The location and base URL of public assets are configurable. By default the folder is public/, but you can change it with publicDir, and you can serve the whole site under a sub-path with base.

// astro.config.mjs
import { defineConfig } from 'astro/config';

export default defineConfig({
  site: 'https://example.com',
  base: '/docs',        // site served under /docs
  publicDir: './public' // default; change only if you must
});

When base is set, a file at public/favicon.svg is served from /docs/favicon.svg.

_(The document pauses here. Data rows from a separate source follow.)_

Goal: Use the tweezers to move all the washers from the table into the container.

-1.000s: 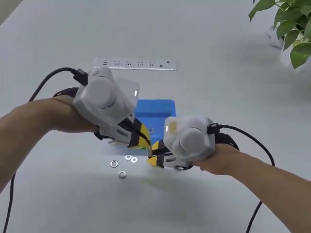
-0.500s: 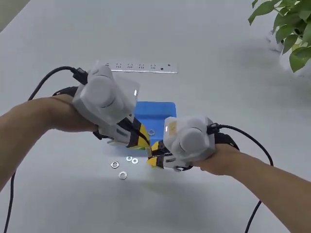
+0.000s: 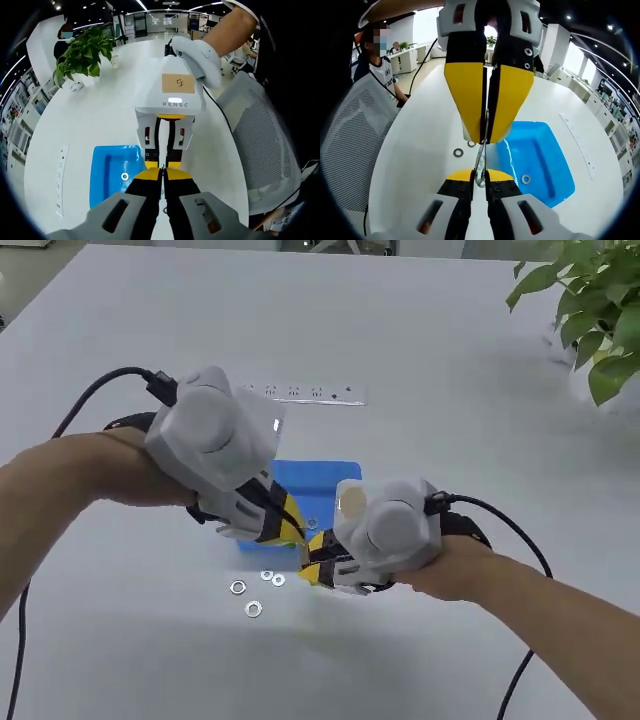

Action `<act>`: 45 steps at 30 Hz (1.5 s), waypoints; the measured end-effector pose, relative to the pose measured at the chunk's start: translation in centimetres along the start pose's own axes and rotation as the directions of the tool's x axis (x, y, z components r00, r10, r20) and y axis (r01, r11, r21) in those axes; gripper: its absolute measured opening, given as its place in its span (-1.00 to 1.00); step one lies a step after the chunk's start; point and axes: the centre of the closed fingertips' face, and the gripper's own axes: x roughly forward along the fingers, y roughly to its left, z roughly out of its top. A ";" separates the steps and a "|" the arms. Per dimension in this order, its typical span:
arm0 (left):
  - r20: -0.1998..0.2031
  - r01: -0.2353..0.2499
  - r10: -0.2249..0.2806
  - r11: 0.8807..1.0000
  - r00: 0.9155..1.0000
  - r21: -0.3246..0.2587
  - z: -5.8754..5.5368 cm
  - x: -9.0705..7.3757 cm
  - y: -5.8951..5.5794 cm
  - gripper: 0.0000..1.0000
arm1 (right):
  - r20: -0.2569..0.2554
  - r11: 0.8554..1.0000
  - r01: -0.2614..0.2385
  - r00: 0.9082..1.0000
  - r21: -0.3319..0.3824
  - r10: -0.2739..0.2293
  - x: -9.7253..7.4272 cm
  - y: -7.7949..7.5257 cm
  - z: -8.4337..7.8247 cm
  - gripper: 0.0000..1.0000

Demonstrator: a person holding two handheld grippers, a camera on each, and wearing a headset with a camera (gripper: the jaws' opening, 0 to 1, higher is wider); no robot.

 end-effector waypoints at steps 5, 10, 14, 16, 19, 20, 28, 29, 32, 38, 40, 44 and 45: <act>-0.001 -0.001 0.001 1.000 1.000 -0.003 0.4 -0.7 0.0 -0.90 | 0.006 1.000 0.004 1.000 0.004 -0.004 -0.3 -0.1 0.6 -0.79; -0.004 -0.003 0.003 1.000 1.000 0.000 0.6 -1.3 0.1 -0.90 | 0.010 1.000 0.010 1.000 -0.002 -0.010 -0.6 -0.3 1.2 -0.79; -0.005 -0.009 0.009 1.000 1.000 0.004 0.8 -1.8 0.2 -0.90 | 0.012 1.000 0.016 1.000 -0.007 -0.016 -0.8 -0.6 1.7 -0.79; -0.006 -0.013 0.013 1.000 1.000 0.006 0.9 -2.0 0.4 -0.90 | 0.011 1.000 0.020 1.000 -0.012 -0.020 -1.0 -0.8 1.9 -0.79; -0.004 -0.019 0.019 1.000 1.000 0.012 1.2 -2.4 0.8 -0.90 | 0.016 1.000 0.029 0.999 -0.011 -0.029 -1.3 -1.2 2.1 -0.79; -0.003 -0.020 0.020 1.000 1.000 0.012 1.3 -2.4 0.9 -0.90 | 0.017 0.999 0.032 0.999 -0.011 -0.031 -1.4 -1.4 2.2 -0.79; -0.005 -0.030 0.030 0.999 1.000 0.025 1.7 -2.8 2.1 -0.90 | 0.018 0.999 0.044 0.999 -0.020 -0.044 -1.8 -2.8 2.5 -0.79; -0.005 -0.031 0.032 0.999 0.999 0.026 1.7 -2.9 2.3 -0.90 | 0.019 0.999 0.046 0.999 -0.019 -0.045 -1.9 -3.0 2.6 -0.79; -0.005 -0.035 0.035 0.999 0.999 0.028 1.8 -3.1 2.9 -0.90 | 0.023 0.999 0.050 0.998 -0.019 -0.050 -1.9 -3.6 2.8 -0.79; -0.003 -0.046 0.046 0.998 0.999 0.035 1.8 -3.2 4.1 -0.90 | 0.028 0.998 0.064 0.998 -0.017 -0.063 -2.0 -4.9 2.7 -0.79; -0.002 -0.051 0.051 0.998 0.999 0.040 1.8 -3.0 4.5 -0.90 | 0.029 0.998 0.068 0.997 -0.015 -0.067 -1.9 -5.3 2.6 -0.79; -0.006 -0.050 0.050 0.998 0.999 0.041 1.4 -2.4 5.2 -0.90 | 0.023 0.998 0.067 0.997 -0.009 -0.067 -1.4 -5.9 2.0 -0.79; -0.007 -0.049 0.049 0.998 0.999 0.041 1.3 -2.2 5.3 -0.90 | 0.021 0.998 0.066 0.998 -0.008 -0.066 -1.3 -6.0 1.8 -0.79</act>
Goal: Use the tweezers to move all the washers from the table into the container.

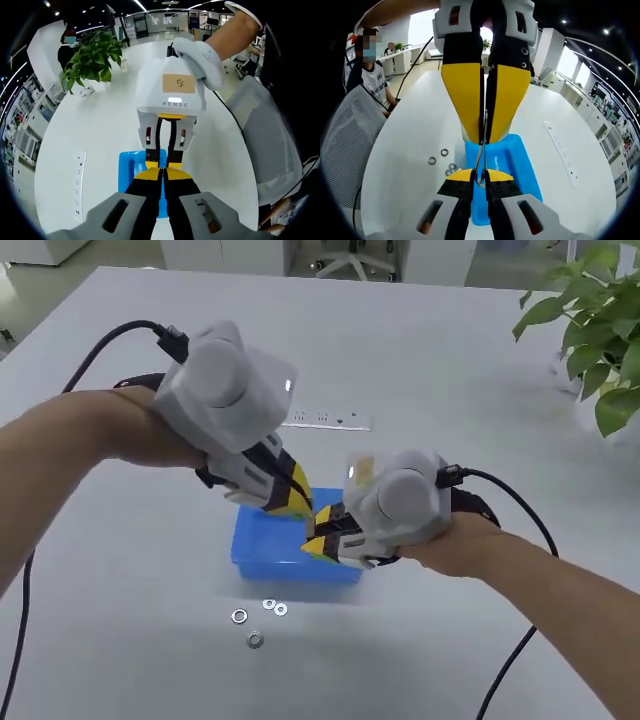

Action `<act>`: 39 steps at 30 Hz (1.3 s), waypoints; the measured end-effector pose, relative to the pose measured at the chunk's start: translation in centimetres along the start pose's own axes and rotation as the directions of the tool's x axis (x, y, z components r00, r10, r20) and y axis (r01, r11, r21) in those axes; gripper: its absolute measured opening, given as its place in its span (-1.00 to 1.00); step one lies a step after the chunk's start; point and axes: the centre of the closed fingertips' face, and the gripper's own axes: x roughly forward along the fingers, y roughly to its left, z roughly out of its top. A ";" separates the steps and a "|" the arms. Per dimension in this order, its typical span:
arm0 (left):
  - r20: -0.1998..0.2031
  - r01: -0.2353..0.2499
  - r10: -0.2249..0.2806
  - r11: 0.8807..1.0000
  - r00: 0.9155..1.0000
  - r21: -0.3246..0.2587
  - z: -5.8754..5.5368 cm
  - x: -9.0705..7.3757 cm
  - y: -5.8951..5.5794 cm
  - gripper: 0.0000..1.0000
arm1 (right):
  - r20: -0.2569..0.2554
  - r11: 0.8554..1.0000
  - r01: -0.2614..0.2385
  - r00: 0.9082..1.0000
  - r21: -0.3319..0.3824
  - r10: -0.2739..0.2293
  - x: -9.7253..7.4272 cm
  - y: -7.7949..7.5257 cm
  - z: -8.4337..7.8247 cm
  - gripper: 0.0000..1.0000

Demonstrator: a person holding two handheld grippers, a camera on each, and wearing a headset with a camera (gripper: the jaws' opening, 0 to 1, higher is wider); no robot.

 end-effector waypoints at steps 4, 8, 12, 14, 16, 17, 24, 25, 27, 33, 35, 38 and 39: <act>-0.001 0.002 -0.002 1.000 1.000 0.000 -0.3 0.7 0.5 -0.90 | -0.006 1.000 -0.001 1.000 0.009 0.001 0.4 -0.5 -0.8 -0.79; -0.004 0.004 -0.004 1.000 1.000 0.003 -0.6 1.5 1.0 -0.90 | -0.014 1.000 0.000 1.000 0.020 0.000 0.8 -0.9 -1.6 -0.79; -0.005 0.008 -0.008 1.000 1.000 0.004 -0.9 2.3 1.4 -0.90 | -0.021 0.999 0.000 1.000 0.034 0.001 1.1 -1.2 -2.4 -0.79; -0.006 0.012 -0.012 1.000 1.000 0.003 -1.1 2.8 1.6 -0.90 | -0.027 0.999 -0.002 1.000 0.038 0.003 1.3 -1.4 -2.9 -0.79; -0.008 0.016 -0.016 1.000 1.000 0.003 -1.3 3.2 1.8 -0.90 | -0.031 0.999 -0.004 1.000 0.044 0.005 1.6 -1.5 -3.3 -0.79; -0.009 0.017 -0.017 1.000 1.000 0.002 -1.4 3.3 1.9 -0.90 | -0.034 0.999 -0.004 0.999 0.045 0.006 1.7 -1.6 -3.5 -0.79; -0.011 0.026 -0.026 1.000 1.000 -0.009 -2.1 4.4 2.4 -0.90 | -0.052 0.999 -0.012 0.999 0.043 0.014 2.6 -2.0 -4.5 -0.78; -0.010 0.027 -0.027 1.000 1.000 -0.012 -2.2 4.5 2.4 -0.90 | -0.053 0.999 -0.013 0.998 0.044 0.015 2.7 -2.0 -4.6 -0.78; -0.008 0.026 -0.026 1.000 1.000 -0.014 -2.4 4.6 2.6 -0.90 | -0.055 0.999 -0.014 0.998 0.044 0.016 2.8 -2.1 -4.8 -0.78; -0.006 0.026 -0.026 1.000 1.000 -0.019 -2.7 4.9 2.8 -0.90 | -0.063 0.999 -0.018 0.998 0.046 0.021 3.1 -2.2 -5.2 -0.78; -0.005 0.025 -0.025 0.999 1.000 -0.020 -2.8 5.0 2.8 -0.90 | -0.068 0.999 -0.020 0.997 0.046 0.023 3.2 -2.2 -5.3 -0.78; 0.003 0.022 -0.022 0.999 1.000 -0.026 -2.8 5.1 2.9 -0.90 | -0.066 0.999 -0.021 0.998 0.049 0.024 3.2 -2.2 -5.3 -0.78; 0.005 0.023 -0.023 0.999 1.000 -0.027 -2.8 5.1 2.9 -0.90 | -0.064 0.999 -0.021 0.998 0.046 0.024 3.2 -2.2 -5.3 -0.78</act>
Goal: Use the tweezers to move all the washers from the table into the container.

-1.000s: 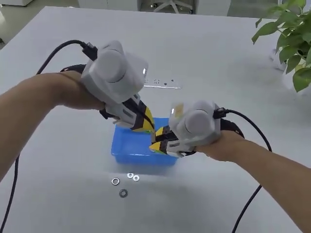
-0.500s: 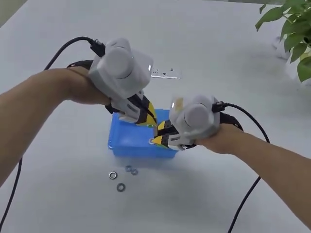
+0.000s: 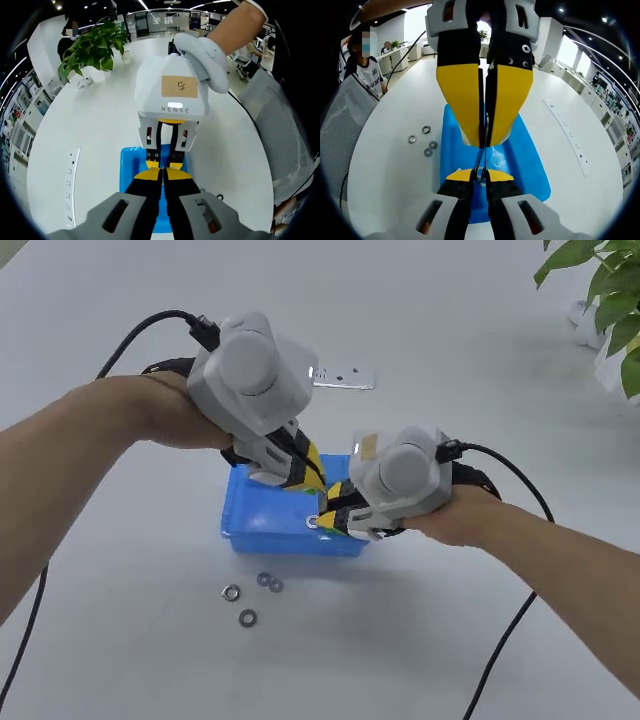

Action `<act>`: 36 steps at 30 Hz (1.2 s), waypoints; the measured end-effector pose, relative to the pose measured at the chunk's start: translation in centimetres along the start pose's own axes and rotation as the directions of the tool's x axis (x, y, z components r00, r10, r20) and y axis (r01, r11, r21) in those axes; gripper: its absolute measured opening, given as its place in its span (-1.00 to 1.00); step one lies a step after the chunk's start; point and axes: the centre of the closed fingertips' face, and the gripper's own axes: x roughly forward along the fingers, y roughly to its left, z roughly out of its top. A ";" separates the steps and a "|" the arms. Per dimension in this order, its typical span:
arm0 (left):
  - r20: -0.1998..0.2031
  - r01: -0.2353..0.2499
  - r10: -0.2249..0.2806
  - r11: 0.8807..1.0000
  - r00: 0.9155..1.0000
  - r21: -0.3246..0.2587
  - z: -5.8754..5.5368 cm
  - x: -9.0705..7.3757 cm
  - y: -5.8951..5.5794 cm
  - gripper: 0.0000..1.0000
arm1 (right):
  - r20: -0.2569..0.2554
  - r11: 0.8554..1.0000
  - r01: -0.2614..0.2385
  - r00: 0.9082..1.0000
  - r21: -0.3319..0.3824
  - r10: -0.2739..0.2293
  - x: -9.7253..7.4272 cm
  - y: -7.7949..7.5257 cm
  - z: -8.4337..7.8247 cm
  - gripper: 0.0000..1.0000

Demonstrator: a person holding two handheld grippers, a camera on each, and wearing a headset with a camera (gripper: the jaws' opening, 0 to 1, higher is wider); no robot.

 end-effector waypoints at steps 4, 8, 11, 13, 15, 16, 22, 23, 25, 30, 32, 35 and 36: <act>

Use import.meta.env.BASE_URL to build correct links instead of hardcoding the prefix:

---
const base = import.meta.env.BASE_URL; // "/docs/" in the example above
---
<link rel="icon" href={`${base}favicon.svg`} />

Best Practices

  • Reserve public/ for files that genuinely need a fixed, unprocessed URL — favicons, robots.txt, manifests, and verification files.
  • Import content images and other optimizable media from src/ so you get automatic optimization and content-hashed cache-busting.
  • Always reference public assets with a leading slash relative to the site root, and account for base when your site lives under a sub-path.
  • Remember that public paths are not validated at build time; double-check filenames, since a typo fails silently with a 404.
  • Keep public/ flat and intentional — large unprocessed assets here bypass minification and ship at full size.
  • Put hidden-path requirements (like .well-known/security.txt) directly under public/; Astro copies dot-prefixed folders.